The owners discussed with their management team the pending challenges. It was important for everyone to be on board. The order came to close all restaurants in Chicago. COVID-19 escalated so quickly that it was difficult to go through a traditional change management process. The initial meeting with the staff laid the groundwork. Here are some more considerations when it comes to change management:
- Communicate the situation based on available information
- Discuss available options
- Be transparent and acknowledge people’s feelings
- People will grieve the changes. This cycle includes denial, anger, bargaining, depression, and acceptance. This cycle will occur more than once.
- Share the plan
Innovation takes some practice. The more you do it, the better you get. The Alinea Group reconfigured its restaurants to sell carryout comfort food at $40 a meal. This meant moving from a $300 per person menu. This change enabled them to rehire 75% of their people at Alinea and 40-50% at the other restaurants in their group. Nick Kononas and Grant Achatz make a perfect pair not only because Nick understands what Grant is doing, but because they are both innovators. Grant’s cooking is Progressive American, with the use of cutting-edge techniques and the exploration of creativity. Some call it molecular gastronomy. He gutted and renovated Alinea in early 2016, so it feels less mod and more classic, even though this restaurant has held three Michelin stars since 2011. Nick started a company called Tock, a dining reservations system he launched in 2014. It’s a CRM system to manage reservations for restaurant customers. Customers pay upfront, which decreases the amount of no shows. The restaurant group has been using this system to take orders for curbside pick-up. Tock to Go, an ordering platform, is what they opened for other restaurants. It provides customers pick-up or delivery options.

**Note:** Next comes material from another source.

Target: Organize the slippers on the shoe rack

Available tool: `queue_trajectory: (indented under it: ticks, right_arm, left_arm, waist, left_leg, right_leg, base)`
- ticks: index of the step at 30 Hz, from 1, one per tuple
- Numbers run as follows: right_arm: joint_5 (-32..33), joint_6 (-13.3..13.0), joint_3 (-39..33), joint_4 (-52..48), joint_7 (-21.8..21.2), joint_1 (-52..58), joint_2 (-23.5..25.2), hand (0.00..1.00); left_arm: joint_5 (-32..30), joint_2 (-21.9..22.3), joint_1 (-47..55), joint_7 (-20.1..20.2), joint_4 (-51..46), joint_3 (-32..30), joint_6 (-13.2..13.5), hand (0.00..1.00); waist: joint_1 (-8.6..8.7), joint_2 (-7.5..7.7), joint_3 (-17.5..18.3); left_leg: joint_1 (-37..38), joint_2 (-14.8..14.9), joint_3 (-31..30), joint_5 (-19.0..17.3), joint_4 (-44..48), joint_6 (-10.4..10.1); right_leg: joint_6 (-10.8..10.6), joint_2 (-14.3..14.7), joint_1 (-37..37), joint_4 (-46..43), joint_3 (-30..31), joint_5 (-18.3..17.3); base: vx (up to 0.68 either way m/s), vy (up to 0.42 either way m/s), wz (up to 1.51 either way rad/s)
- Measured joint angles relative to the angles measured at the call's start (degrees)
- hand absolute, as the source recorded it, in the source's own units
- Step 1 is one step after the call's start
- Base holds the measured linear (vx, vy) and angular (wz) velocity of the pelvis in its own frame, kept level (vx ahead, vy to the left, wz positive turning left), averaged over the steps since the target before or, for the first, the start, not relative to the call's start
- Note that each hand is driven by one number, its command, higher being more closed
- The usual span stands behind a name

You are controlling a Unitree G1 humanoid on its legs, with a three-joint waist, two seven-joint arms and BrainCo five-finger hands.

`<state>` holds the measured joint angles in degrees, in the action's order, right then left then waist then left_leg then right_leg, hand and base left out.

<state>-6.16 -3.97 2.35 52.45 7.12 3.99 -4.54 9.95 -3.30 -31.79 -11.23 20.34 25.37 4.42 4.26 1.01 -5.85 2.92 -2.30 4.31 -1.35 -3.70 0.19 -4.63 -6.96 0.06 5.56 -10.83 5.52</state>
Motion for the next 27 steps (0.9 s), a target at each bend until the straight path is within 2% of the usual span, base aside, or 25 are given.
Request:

Clayton Christensen, of Mapping Innovation, said that innovation is, at its core, about solving problems. Thinking through ideas to solve problems on a regular basis is a good way to innovate. One problem-solving technique is brainstorming. Write down all the ideas around a problem. It works if you’ll reserve your judgment. I remember asking my sales team to each come up with 20 ideas of how they could increase their sales. Usually, it’s the last two or three ideas that are the winner. We did everything on my list and turned around a bad year. The point here is to take the time to build the skill of innovation. There are many frameworks to use. With the Alinea Group, pick-up service kept the business open during COVID-19.
Being the Best
Alinea was named the best restaurant in America four times and is regularly rated in the top 50 in the World. Which is why I call it the Michael Jordan of restaurants. Being the best entails planning, work, and a little luck. Sometimes life throws a wrench into things! Will you be ready to act?